# Technical Document Extraction: N-gram Diversity Analysis
## Chart Description
The image presents a comparative box plot analysis of **N-gram diversity** across varying **N-gram sizes** (2, 3, 4) for four computational methods: Baseline, REAP, M-SMoE, and HC-SMoE. The y-axis represents N-gram diversity (0.2–1.0), while the x-axis categorizes data by N-gram size.
---
## Key Components
### Labels & Axis Titles
- **Y-axis**: "N-gram diversity" (scale: 0.2–1.0)
- **X-axis**: "N-gram size" (categories: 2, 3, 4)
- **Legend**:
- Gray: Baseline
- Dark Blue: REAP
- Light Blue: M-SMoE
- Gold: HC-SMoE
### Box Plot Structure
Each box plot includes:
- **Box**: Interquartile range (IQR) of N-gram diversity
- **Median line**: Central tendency within the IQR
- **Whiskers**: Range excluding outliers
- **Outliers**: Represented as open circles
---
## Data Trends
### N-gram Size = 2
- **Baseline**: Median ~0.85 (IQR: ~0.8–0.9)
- **REAP**: Median ~0.82 (IQR: ~0.75–0.85)
- **M-SMoE**: Median ~0.8 (IQR: ~0.75–0.85)
- **HC-SMoE**: Median ~0.75 (IQR: ~0.7–0.8)
### N-gram Size = 3
- **Baseline**: Median ~0.9 (IQR: ~0.85–0.95)
- **REAP**: Median ~0.88 (IQR: ~0.83–0.92)
- **M-SMoE**: Median ~0.85 (IQR: ~0.8–0.9)
- **HC-SMoE**: Median ~0.8 (IQR: ~0.75–0.85)
### N-gram Size = 4
- **Baseline**: Median ~0.92 (IQR: ~0.88–0.95)
- **REAP**: Median ~0.9 (IQR: ~0.85–0.93)
- **M-SMoE**: Median ~0.88 (IQR: ~0.83–0.92)
- **HC-SMoE**: Median ~0.85 (IQR: ~0.8–0.88)
---
## Observations
1. **General Trend**: N-gram diversity decreases as N-gram size increases across all methods.
2. **Method Performance**:
- **Baseline** consistently achieves the highest median diversity.

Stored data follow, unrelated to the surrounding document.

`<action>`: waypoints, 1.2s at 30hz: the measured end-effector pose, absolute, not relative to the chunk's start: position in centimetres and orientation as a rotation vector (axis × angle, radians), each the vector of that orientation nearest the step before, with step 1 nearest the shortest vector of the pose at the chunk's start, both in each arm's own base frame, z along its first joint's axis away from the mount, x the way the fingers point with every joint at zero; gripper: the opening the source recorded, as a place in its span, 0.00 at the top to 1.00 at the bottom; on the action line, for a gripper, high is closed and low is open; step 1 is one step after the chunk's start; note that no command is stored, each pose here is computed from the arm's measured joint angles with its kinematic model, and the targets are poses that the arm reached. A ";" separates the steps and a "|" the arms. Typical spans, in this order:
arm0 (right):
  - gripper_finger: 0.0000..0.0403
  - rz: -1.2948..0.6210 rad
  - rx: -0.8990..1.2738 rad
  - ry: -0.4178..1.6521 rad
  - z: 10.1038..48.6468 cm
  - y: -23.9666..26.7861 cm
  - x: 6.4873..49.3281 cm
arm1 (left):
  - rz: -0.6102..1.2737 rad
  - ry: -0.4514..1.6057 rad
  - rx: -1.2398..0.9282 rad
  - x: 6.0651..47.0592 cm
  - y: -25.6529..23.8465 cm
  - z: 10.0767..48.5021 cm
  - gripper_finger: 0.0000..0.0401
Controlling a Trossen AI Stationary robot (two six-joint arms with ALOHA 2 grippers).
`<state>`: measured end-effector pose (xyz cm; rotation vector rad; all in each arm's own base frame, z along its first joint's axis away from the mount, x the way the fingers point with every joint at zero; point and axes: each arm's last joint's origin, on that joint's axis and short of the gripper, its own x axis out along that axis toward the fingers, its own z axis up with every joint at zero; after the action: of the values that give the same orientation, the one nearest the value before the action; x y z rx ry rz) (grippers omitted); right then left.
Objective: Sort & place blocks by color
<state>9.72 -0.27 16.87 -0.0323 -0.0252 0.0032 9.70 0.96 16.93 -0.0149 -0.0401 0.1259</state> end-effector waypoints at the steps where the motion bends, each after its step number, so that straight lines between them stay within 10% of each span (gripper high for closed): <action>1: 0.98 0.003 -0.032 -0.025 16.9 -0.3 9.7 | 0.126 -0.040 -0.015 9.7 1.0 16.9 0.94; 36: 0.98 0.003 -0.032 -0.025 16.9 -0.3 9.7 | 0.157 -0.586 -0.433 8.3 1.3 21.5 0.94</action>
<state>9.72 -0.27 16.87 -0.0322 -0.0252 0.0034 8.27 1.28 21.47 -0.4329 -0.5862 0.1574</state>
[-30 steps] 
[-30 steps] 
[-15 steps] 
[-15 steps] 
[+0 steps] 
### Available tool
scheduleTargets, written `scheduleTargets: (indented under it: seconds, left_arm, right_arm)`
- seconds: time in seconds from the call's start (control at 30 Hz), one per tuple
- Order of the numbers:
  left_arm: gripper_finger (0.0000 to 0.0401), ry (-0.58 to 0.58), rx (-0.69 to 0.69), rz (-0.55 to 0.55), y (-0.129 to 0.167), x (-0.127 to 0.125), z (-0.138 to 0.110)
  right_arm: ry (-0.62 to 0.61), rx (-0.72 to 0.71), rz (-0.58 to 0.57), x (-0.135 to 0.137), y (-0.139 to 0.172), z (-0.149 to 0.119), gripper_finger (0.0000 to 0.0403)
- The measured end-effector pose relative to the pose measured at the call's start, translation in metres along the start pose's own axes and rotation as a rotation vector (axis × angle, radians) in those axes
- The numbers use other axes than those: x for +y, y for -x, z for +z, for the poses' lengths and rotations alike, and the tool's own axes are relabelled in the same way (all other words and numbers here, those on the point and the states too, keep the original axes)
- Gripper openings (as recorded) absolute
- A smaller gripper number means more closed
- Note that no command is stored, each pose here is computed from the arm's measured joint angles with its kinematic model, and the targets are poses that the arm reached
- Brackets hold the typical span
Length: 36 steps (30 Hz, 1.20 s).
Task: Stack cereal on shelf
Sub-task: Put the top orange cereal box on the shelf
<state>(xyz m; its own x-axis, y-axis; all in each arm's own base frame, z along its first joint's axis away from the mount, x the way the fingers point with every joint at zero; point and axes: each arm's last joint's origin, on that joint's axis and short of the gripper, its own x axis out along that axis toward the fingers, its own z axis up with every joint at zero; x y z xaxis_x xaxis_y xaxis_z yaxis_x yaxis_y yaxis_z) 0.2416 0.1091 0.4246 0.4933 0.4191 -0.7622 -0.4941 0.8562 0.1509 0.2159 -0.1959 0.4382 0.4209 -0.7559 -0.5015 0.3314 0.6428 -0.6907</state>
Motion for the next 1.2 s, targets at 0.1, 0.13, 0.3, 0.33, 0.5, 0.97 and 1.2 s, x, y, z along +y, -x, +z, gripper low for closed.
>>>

- **HC-SMoE** exhibits the lowest median diversity but comparable spread to other methods.
- **REAP** and **M-SMoE** show intermediate performance, with REAP slightly outperforming M-SMoE in larger N-gram sizes.
3. **Outliers**: Scattered outliers (open circles) indicate variability in individual data points, particularly for N=2 and N=4.
---
## Transcribed Text
- **Legend Labels**:
- Baseline
- REAP
- M-SMoE
- HC-SMoE
- **Axis Markers**:
- Y-axis ticks: 0.2, 0.4, 0.6, 0.8, 1.0
- X-axis ticks: 2, 3, 4
---
## Conclusion
The chart demonstrates that larger N-gram sizes correlate with reduced diversity, with the Baseline method maintaining the highest performance. HC-SMoE underperforms relative to other methods, suggesting potential limitations in its N-gram handling strategy.